### Exercise goal
This task calls for every line of the material to be output verbatim.

### Input data
- - - - -
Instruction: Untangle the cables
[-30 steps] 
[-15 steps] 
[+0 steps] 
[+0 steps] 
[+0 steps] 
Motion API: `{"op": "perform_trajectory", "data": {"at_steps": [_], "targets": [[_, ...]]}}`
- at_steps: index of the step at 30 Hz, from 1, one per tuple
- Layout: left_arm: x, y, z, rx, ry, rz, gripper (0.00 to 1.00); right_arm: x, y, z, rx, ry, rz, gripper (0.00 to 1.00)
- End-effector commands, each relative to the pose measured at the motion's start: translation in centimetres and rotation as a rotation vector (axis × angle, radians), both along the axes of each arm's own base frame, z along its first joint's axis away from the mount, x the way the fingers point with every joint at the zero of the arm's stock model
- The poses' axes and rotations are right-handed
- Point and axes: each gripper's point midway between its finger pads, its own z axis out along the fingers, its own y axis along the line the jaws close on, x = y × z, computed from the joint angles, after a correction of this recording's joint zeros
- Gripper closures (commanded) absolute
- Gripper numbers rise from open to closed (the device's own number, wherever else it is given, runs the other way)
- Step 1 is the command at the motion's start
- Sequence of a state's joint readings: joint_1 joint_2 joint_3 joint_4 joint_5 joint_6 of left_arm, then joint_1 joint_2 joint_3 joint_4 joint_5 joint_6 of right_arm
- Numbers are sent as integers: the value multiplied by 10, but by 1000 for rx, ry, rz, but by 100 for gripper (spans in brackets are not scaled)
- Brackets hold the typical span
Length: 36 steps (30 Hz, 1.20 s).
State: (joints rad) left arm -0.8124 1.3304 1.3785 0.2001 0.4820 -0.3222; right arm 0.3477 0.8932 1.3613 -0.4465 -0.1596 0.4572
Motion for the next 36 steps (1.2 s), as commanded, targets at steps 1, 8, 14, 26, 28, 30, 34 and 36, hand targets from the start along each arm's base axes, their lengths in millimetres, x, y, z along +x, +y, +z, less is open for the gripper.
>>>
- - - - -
### Task solution
Instruction: Untangle the cables
[-30 steps] 
[-15 steps] 
[+0 steps] 
[+0 steps] 
[+0 steps] 
Motion API: `{"op": "perform_trajectory", "data": {"at_steps": [_], "targets": [[_, ...]]}}`
- at_steps: index of the step at 30 Hz, from 1, one per tuple
- Layout: left_arm: x, y, z, rx, ry, rz, gripper (0.00 to 1.00); right_arm: x, y, z, rx, ry, rz, gripper (0.00 to 1.00)
- End-effector commands, each relative to the pose measured at the motion's start: translation in centimetres and rotation as a rotation vector (axis × angle, radians), both along the axes of each arm's own base frame, z along its first joint's axis away from the mount, x the way the fingers point with every joint at the zero of the arm's stock model
- The poses' axes and rotations are right-handed
- Point and axes: each gripper's point midway between its finger pads, its own z axis out along the fingers, its own y axis along the line the jaws close on, x = y × z, computed from the joint angles, after a correction of this recording's joint zeros
- Gripper closures (commanded) absolute
- Gripper numbers rise from open to closed (the device's own number, wherever else it is given, runs the other way)
- Step 1 is the command at the motion's start
- Sequence of a state's joint readings: joint_1 joint_2 joint_3 joint_4 joint_5 joint_6 of left_arm, then joint_1 joint_2 joint_3 joint_4 joint_5 joint_6 of right_arm
- Numbers are sent as integers: the value multiplied by 10, but by 1000 for rx, ry, rz, but by 100 for gripper (spans in brackets are not scaled)
- Brackets hold the typical span
Length: 36 steps (30 Hz, 1.20 s).
State: (joints rad) left arm -0.8124 1.3304 1.3785 0.2001 0.4820 -0.3222; right arm 0.3477 0.8932 1.3613 -0.4465 -0.1596 0.4572
Motion for the next 36 steps (1.2 s), as commanded, targets at steps 1, 8, 14, 26, 28, 30, 34 and 36, hand targets from the start along each arm's base axes, their lengths in millimetres, x, y, z along +x, +y, +z, less is open for the gripper.
>>>

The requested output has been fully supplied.